Comment 10 John Abraham 2012-03-14 15:29:52 UTC
Unfortunately the problem persists.
https://ns-buildmaster.ee.washington.edu:8010/view/Daily/job/DailyWithValgrind/label=Ubuntu-32-10.04/61/console

 at least the fedora systems are ok with it.

If you want to change it WONTFIX thats ok with me. I don't know if Tom still wants to keep track of it.

Because we have to address the broader issue of valgrind for ubuntu in a separate forum. There are lot more valgrind errors on ubuntu anyway.



(In reply to comment #9)
> Will confirm today
> (In reply to comment #8)
> > Can someone confirm that this bug is gone on the test machines ?
> > 
> > Ty.
Comment 11 Tommaso Pecorella 2012-03-14 20:06:59 UTC
I think the problem is in the grep libraries used by the module, and not in ns-3.

I have very similar issues in other modules due to late-release memory from stl and such. Until we find a reliable way to disable the late-memory release valgrind will keep nagging. Unfortunately I am unable to apply the "fix" suggested in the valgrind forums. So I'm kinda stuck with it.
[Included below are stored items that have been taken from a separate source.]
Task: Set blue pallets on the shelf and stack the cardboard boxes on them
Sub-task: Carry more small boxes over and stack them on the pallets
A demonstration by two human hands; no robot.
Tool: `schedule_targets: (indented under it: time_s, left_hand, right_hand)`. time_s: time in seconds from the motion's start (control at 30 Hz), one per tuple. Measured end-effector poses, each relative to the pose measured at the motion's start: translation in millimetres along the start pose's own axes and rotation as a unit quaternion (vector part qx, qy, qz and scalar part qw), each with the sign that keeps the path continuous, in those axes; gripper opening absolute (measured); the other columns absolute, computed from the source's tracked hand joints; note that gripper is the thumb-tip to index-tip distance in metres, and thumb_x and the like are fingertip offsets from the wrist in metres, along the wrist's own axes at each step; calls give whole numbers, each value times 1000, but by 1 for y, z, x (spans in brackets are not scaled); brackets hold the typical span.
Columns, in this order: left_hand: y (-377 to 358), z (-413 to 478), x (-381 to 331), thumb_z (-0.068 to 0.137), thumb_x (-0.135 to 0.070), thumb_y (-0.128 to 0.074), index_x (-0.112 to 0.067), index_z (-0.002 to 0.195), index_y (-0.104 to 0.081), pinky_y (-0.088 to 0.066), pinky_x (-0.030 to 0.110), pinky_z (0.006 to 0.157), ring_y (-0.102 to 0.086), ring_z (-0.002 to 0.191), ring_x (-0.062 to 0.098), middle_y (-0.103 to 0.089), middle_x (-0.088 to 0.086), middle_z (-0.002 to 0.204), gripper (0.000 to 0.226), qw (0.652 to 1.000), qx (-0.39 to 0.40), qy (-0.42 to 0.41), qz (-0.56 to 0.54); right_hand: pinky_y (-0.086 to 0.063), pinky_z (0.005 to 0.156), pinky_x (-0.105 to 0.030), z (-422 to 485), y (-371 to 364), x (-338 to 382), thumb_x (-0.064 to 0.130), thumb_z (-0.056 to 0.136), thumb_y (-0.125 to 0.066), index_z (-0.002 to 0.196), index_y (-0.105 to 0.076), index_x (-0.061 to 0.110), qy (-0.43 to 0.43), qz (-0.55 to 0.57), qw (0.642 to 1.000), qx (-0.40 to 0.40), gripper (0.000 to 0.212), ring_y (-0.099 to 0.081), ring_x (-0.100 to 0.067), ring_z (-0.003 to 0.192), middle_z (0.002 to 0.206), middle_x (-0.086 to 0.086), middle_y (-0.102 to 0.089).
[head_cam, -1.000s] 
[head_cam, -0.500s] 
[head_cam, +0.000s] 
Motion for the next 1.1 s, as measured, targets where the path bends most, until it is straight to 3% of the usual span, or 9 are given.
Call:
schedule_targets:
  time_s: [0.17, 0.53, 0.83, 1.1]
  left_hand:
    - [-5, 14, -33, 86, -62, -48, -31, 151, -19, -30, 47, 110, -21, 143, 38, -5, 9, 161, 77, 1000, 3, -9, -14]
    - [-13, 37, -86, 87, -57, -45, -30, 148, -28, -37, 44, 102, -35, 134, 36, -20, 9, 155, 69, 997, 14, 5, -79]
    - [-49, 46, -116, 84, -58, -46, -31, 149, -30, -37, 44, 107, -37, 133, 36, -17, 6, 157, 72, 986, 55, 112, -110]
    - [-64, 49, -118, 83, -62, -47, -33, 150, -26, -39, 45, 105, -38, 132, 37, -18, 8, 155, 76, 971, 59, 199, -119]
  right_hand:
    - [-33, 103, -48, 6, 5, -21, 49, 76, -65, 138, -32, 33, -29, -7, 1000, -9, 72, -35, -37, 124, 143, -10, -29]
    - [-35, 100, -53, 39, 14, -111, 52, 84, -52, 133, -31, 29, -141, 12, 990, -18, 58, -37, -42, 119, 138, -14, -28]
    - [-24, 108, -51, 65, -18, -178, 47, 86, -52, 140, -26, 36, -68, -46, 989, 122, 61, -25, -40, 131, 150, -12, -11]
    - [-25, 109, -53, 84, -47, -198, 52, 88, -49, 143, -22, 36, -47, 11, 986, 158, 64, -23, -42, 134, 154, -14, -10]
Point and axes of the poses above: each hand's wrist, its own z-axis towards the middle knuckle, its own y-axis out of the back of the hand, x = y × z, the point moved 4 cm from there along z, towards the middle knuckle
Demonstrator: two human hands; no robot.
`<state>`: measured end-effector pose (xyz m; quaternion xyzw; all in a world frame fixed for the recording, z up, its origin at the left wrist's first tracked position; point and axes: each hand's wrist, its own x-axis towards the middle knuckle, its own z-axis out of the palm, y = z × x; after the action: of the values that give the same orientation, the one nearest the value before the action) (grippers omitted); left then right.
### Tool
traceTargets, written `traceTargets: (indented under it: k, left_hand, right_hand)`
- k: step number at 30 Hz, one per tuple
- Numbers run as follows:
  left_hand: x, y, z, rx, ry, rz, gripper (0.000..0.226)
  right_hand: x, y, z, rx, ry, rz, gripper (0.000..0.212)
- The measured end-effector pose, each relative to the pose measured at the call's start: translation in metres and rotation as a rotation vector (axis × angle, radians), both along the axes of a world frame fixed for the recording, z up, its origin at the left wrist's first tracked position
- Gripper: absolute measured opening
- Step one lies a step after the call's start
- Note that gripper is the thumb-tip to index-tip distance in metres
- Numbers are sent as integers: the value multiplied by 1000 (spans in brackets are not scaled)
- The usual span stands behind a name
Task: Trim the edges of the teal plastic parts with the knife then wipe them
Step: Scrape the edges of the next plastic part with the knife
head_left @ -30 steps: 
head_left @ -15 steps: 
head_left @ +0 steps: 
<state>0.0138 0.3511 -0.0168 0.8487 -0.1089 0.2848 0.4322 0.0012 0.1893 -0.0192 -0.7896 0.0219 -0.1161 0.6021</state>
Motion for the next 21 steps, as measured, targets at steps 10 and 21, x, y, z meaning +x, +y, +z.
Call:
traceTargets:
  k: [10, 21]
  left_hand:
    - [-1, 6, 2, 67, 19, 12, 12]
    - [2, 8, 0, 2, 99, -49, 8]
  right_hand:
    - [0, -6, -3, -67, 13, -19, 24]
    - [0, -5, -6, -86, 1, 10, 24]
I'll leave the bug open 'til we agree on a general consensus about how to discriminate ns-3 memory leaks and those coming from external libraries (and how to deal with them).

Cheers,

T.
Comment 12 Tom Henderson 2012-03-15 02:06:00 UTC
Created attachment 1357 [details]
extend valgrind suppressions for this

This patch to testpy.supp suppresses the warnings for valgrind-3.7.0 on ubuntu-10.04-lts 32-bit.
Comment 13 Tommaso Pecorella 2012-03-25 12:40:49 UTC
Whitout Tom's patch, but with gtk disabled:

Linux VM (Ubuntu 11.10 - 64 bit):

==16955== Memcheck, a memory error detector
==16955== Copyright (C) 2002-2010, and GNU GPL'd, by Julian Seward et al.
==16955== Using Valgrind-3.6.1-Debian and LibVEX; rerun with -h for copyright info
==16955== Command: /home/pecos/workspace/ns-3-dev/build/utils/ns3-dev-test-runner-debug --test-name=rocketfuel-topology-reader --stop-on-failure --xml --tempdir=testpy-output/2012-03-25-16-32-09-CUT --out=testpy-output/2012-03-25-16-32-09-CUT/rocketfuel-topology-reader.xml
==16955== 
==16955== 
==16955== HEAP SUMMARY:
==16955==     in use at exit: 0 bytes in 0 blocks
==16955==   total heap usage: 581,407 allocs, 581,407 frees, 32,044,721 bytes allocated
==16955== 
==16955== All heap blocks were freed -- no leaks are possible
==16955== 
==16955== For counts of detected and suppressed errors, rerun with: -v
==16955== ERROR SUMMARY: 0 errors from 0 contexts (suppressed: 141 from 8)

Thanks Gustavo for the waf option.

I'll check it later on other platforms using Jenkins, just for fun.
Comment 14 Tommaso Pecorella 2013-07-09 17:15:07 UTC
Marked as invalid as the latest valgrind tests doesn't show this behaviour anymore.